START EXTRACTED INFORMATION

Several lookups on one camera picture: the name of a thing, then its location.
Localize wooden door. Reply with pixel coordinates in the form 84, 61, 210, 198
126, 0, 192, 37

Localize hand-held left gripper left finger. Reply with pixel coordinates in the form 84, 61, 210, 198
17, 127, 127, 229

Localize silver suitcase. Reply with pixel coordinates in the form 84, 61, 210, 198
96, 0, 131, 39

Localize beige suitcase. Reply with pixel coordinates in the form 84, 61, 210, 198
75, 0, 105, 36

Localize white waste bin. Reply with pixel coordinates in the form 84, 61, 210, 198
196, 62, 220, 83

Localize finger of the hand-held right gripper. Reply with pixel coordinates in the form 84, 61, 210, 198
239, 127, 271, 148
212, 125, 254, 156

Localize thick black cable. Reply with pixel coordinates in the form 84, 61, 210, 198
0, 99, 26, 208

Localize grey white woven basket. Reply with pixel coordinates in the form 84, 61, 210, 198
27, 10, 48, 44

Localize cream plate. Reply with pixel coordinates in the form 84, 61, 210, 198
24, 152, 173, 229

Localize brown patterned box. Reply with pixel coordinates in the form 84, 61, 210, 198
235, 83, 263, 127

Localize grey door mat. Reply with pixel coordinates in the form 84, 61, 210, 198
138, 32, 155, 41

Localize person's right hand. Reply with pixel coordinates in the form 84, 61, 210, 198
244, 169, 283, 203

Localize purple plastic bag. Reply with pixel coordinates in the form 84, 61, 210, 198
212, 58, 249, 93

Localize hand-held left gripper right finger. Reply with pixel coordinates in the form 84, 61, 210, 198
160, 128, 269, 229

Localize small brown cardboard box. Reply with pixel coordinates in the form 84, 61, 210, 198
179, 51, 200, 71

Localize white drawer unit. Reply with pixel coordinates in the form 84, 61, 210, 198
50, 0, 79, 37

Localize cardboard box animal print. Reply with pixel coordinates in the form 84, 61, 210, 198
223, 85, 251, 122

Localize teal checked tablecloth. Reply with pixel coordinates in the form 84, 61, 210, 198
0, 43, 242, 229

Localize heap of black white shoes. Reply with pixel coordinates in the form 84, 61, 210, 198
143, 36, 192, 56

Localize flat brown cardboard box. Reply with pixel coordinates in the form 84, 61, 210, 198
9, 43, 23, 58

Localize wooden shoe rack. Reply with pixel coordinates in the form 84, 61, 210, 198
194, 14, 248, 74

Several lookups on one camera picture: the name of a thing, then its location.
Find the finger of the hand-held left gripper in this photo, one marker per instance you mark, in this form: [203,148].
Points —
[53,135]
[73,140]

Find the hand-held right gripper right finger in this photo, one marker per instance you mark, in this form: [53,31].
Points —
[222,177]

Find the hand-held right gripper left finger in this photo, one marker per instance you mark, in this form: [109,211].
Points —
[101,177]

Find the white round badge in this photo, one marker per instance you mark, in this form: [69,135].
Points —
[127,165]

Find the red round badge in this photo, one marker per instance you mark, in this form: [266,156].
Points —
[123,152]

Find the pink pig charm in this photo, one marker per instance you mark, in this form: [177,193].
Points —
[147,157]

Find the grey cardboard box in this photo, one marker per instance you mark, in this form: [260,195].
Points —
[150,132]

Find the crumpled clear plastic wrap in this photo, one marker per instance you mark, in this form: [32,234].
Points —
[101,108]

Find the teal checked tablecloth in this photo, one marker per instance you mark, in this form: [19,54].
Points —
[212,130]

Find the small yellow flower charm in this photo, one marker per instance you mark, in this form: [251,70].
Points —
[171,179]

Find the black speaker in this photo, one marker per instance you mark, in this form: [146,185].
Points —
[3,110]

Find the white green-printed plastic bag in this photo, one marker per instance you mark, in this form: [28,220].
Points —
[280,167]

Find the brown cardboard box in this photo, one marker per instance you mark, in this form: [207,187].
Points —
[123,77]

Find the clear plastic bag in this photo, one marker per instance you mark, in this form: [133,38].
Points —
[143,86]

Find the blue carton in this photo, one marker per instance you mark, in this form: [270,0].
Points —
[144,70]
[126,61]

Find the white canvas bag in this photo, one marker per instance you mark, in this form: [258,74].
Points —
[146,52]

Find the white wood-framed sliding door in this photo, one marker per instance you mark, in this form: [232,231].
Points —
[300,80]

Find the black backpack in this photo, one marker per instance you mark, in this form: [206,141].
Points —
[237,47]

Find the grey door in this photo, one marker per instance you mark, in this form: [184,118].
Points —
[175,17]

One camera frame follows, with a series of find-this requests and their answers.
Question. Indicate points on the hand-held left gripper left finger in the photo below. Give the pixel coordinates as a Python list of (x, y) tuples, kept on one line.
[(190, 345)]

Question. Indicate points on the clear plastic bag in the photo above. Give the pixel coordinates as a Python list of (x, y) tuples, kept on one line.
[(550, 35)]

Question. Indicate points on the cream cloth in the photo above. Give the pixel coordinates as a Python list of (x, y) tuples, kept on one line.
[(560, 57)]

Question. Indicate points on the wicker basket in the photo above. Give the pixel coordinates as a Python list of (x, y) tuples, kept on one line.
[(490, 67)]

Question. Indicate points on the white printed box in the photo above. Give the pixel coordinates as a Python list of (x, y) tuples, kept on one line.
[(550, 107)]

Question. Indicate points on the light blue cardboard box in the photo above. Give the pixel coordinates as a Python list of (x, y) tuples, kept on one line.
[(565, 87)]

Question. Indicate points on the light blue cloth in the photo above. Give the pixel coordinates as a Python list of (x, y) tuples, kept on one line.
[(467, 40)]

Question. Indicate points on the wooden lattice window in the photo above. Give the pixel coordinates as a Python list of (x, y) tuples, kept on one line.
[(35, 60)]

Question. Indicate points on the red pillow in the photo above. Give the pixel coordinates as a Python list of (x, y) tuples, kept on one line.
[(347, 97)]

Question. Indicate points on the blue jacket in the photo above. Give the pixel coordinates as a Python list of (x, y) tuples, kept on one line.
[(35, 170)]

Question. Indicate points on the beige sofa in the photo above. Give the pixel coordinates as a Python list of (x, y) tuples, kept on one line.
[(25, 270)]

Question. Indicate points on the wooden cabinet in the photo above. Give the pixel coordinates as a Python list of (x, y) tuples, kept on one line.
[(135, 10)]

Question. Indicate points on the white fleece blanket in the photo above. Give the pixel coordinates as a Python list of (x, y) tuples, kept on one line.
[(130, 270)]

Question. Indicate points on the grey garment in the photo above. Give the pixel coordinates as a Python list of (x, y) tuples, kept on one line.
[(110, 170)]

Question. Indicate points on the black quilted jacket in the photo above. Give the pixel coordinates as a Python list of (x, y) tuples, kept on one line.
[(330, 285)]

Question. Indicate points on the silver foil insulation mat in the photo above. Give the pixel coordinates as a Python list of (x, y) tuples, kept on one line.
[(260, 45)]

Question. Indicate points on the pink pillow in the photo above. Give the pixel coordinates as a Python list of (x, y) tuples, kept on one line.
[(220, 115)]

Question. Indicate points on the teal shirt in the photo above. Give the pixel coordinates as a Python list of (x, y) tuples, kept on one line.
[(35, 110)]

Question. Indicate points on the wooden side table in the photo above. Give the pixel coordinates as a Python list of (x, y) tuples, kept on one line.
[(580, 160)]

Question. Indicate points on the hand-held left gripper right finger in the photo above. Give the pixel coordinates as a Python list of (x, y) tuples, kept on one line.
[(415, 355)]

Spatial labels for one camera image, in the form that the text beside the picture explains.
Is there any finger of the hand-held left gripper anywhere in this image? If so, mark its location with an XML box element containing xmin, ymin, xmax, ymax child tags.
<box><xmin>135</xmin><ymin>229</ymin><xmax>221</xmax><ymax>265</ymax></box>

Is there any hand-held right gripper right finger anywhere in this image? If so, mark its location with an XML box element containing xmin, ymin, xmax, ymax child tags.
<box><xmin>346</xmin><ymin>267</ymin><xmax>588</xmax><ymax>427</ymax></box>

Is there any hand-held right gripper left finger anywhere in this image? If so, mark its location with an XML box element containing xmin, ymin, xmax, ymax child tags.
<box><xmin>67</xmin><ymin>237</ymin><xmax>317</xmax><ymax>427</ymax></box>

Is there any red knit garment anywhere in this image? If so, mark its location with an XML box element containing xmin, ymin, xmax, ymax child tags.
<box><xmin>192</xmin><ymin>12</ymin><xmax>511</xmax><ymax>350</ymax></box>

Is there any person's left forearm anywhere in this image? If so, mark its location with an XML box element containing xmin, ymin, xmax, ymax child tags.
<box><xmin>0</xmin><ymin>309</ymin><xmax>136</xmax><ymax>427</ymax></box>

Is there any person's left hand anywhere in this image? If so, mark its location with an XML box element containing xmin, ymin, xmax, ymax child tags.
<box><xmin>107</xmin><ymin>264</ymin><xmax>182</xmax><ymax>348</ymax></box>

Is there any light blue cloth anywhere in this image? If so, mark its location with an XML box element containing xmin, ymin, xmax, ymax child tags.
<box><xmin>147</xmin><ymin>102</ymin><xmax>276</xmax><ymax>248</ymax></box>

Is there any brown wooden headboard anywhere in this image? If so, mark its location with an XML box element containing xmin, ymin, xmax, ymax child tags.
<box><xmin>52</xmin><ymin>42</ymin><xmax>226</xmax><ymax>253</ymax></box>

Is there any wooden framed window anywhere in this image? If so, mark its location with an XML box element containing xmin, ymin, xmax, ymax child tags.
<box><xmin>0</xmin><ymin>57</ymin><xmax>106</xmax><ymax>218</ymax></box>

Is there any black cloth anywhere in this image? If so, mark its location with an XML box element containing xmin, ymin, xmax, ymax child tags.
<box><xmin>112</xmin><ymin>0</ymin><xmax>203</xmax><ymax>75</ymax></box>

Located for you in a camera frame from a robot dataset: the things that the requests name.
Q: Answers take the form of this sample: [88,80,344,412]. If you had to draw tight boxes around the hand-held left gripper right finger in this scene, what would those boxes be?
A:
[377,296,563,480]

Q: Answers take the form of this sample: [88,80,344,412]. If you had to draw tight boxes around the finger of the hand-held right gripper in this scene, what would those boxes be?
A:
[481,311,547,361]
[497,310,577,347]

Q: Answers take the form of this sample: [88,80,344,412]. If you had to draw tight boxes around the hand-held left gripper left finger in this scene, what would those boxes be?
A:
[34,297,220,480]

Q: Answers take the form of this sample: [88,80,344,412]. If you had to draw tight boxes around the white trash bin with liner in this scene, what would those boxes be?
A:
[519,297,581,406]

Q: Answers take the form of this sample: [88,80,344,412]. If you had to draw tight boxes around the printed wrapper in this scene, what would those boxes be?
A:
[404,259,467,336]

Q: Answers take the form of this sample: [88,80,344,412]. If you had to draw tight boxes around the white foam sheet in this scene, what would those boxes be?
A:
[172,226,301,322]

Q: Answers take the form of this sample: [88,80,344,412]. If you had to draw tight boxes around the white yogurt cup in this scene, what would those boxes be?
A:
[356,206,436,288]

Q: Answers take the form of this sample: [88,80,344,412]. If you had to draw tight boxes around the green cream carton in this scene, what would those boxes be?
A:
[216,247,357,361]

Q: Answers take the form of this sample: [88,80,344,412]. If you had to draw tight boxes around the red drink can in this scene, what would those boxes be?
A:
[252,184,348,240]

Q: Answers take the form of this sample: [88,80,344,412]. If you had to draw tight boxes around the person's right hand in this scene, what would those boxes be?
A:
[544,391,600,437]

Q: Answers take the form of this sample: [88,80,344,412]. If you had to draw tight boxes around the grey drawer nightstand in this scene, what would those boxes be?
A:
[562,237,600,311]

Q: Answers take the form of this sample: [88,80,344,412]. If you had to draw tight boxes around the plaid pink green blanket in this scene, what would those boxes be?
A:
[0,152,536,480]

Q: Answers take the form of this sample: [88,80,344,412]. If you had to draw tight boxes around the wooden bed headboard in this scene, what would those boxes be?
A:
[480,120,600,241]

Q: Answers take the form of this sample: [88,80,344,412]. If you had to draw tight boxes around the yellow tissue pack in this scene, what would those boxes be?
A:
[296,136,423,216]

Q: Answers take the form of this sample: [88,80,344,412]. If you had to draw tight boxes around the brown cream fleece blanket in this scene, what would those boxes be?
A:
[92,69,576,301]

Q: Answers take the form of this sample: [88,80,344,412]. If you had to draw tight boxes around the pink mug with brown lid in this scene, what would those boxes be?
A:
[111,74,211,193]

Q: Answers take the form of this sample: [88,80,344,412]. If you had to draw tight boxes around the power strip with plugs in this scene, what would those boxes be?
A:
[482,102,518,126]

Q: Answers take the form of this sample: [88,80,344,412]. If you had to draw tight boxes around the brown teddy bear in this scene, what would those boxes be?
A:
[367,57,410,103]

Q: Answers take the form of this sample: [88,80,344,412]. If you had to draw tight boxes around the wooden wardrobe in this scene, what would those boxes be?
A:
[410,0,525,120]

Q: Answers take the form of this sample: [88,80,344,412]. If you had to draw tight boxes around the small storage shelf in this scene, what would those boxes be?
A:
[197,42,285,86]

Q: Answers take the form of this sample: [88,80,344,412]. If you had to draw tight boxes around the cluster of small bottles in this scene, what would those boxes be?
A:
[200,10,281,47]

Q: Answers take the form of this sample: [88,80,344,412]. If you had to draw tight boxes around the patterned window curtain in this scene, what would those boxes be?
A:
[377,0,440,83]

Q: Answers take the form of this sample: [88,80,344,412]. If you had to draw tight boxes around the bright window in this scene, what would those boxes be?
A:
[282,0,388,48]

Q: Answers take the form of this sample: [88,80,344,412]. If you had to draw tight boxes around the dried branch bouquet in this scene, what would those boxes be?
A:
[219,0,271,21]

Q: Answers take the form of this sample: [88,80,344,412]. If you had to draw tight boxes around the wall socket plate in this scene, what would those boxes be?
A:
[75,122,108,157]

END EXTRACTED INFORMATION

WHAT YOU NEED TO DO> Pull out all lines containing the word "charm" from the entries above.

RESPONSE BOX>
Find the pink pig charm in this photo, one marker per instance you mark, in this form: [177,193].
Find the small yellow flower charm in this photo, one marker per instance you mark, in this form: [251,70].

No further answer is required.